-- Task description --
Before anything else, copy every record below exactly as it stands.

[Records from a data source]
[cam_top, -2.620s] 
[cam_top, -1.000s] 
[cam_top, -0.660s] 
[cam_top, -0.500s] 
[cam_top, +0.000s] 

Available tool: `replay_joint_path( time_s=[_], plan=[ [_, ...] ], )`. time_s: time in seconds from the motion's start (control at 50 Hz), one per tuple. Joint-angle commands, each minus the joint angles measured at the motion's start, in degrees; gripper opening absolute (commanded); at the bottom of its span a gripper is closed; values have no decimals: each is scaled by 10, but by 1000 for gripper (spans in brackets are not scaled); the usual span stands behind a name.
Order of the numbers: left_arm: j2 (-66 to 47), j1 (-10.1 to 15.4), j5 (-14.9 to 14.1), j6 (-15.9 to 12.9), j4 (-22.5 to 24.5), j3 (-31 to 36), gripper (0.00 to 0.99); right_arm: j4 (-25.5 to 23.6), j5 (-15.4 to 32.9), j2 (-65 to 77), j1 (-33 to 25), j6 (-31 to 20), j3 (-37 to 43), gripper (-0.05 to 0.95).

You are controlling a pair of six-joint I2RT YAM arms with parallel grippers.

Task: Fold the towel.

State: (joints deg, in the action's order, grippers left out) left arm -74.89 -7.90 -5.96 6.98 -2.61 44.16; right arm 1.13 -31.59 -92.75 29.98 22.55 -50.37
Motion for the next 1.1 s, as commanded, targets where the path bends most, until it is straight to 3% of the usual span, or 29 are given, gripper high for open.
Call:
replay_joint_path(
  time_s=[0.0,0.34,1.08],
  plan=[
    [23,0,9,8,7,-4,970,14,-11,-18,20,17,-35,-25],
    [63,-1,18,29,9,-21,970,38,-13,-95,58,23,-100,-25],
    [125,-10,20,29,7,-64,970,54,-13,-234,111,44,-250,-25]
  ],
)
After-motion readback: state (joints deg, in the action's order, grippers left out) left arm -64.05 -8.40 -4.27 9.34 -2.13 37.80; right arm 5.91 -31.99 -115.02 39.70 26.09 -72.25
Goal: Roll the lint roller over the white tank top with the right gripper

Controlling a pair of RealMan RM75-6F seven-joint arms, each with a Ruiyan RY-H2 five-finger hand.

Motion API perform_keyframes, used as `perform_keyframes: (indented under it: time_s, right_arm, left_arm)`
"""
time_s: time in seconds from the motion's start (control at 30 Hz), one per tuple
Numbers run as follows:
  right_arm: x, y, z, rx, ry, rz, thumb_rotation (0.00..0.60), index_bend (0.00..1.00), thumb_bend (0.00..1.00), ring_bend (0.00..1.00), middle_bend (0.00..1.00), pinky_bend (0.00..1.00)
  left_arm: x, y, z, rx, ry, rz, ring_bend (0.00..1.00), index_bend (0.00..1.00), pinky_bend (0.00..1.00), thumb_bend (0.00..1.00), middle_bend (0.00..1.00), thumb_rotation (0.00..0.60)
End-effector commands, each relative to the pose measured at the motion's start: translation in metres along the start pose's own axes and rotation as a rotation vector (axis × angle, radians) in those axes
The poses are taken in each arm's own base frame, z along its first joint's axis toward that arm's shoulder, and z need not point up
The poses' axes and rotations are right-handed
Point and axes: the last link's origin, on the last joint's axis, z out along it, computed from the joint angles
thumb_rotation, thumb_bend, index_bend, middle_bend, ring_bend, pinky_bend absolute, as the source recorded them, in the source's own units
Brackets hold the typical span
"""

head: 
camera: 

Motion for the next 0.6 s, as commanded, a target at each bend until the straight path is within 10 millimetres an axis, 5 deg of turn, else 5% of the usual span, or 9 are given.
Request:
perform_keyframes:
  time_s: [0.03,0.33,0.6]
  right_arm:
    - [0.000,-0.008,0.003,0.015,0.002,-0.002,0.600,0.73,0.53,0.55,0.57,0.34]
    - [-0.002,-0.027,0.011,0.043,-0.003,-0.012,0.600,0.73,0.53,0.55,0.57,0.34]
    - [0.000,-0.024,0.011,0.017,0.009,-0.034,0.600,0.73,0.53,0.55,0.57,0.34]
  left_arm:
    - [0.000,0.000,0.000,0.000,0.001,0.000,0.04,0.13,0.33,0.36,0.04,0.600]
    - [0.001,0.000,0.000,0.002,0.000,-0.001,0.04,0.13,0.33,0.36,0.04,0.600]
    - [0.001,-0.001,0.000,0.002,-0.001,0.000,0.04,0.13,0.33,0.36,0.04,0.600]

-- Written solution --
[cam_top, -2.620s] 
[cam_top, -1.000s] 
[cam_top, -0.660s] 
[cam_top, -0.500s] 
[cam_top, +0.000s] 

Available tool: `replay_joint_path( time_s=[_], plan=[ [_, ...] ], )`. time_s: time in seconds from the motion's start (control at 50 Hz), one per tuple. Joint-angle commands, each minus the joint angles measured at the motion's start, in degrees; gripper opening absolute (commanded); at the bottom of its span a gripper is closed; values have no decimals: each is scaled by 10, but by 1000 for gripper (spans in brackets are not scaled); the usual span stands behind a name.
Order of the numbers: left_arm: j2 (-66 to 47), j1 (-10.1 to 15.4), j5 (-14.9 to 14.1), j6 (-15.9 to 12.9), j4 (-22.5 to 24.5), j3 (-31 to 36), gripper (0.00 to 0.99); right_arm: j4 (-25.5 to 23.6), j5 (-15.4 to 32.9), j2 (-65 to 77), j1 (-33 to 25), j6 (-31 to 20), j3 (-37 to 43), gripper (-0.05 to 0.95).

You are controlling a pair of six-joint I2RT YAM arms with parallel grippers.

Task: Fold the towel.

State: (joints deg, in the action's order, grippers left out) left arm -74.89 -7.90 -5.96 6.98 -2.61 44.16; right arm 1.13 -31.59 -92.75 29.98 22.55 -50.37
Motion for the next 1.1 s, as commanded, targets where the path bends most, until it is straight to 3% of the usual span, or 29 are given, gripper high for open.
Call:
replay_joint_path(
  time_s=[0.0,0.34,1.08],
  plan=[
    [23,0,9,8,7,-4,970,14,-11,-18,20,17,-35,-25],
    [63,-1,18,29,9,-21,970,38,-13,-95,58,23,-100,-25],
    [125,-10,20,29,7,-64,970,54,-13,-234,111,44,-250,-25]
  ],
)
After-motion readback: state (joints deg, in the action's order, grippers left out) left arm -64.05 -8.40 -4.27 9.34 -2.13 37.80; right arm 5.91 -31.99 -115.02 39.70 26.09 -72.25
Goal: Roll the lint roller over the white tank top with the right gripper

Controlling a pair of RealMan RM75-6F seven-joint arms, each with a Ruiyan RY-H2 five-finger hand.

Motion API perform_keyframes, used as `perform_keyframes: (indented under it: time_s, right_arm, left_arm)`
"""
time_s: time in seconds from the motion's start (control at 30 Hz), one per tuple
Numbers run as follows:
  right_arm: x, y, z, rx, ry, rz, thumb_rotation (0.00..0.60), index_bend (0.00..1.00), thumb_bend (0.00..1.00), ring_bend (0.00..1.00), middle_bend (0.00..1.00), pinky_bend (0.00..1.00)
  left_arm: x, y, z, rx, ry, rz, ring_bend (0.00..1.00), index_bend (0.00..1.00), pinky_bend (0.00..1.00), thumb_bend (0.00..1.00), middle_bend (0.00..1.00), thumb_rotation (0.00..0.60)
End-effector commands, each relative to the pose measured at the motion's start: translation in metres along the start pose's own axes and rotation as a rotation vector (axis × angle, radians) in those axes
The poses are taken in each arm's own base frame, z along its first joint's axis toward that arm's shoulder, and z need not point up
The poses' axes and rotations are right-handed
Point and axes: the last link's origin, on the last joint's axis, z out along it, computed from the joint angles
thumb_rotation, thumb_bend, index_bend, middle_bend, ring_bend, pinky_bend absolute, as the source recorded them, in the source's own units
Brackets hold the typical span
"""

head: 
camera: 

Motion for the next 0.6 s, as commanded, a target at each bend until the straight path is within 10 millimetres an axis, 5 deg of turn, else 5% of the usual span, or 9 are given.
Request:
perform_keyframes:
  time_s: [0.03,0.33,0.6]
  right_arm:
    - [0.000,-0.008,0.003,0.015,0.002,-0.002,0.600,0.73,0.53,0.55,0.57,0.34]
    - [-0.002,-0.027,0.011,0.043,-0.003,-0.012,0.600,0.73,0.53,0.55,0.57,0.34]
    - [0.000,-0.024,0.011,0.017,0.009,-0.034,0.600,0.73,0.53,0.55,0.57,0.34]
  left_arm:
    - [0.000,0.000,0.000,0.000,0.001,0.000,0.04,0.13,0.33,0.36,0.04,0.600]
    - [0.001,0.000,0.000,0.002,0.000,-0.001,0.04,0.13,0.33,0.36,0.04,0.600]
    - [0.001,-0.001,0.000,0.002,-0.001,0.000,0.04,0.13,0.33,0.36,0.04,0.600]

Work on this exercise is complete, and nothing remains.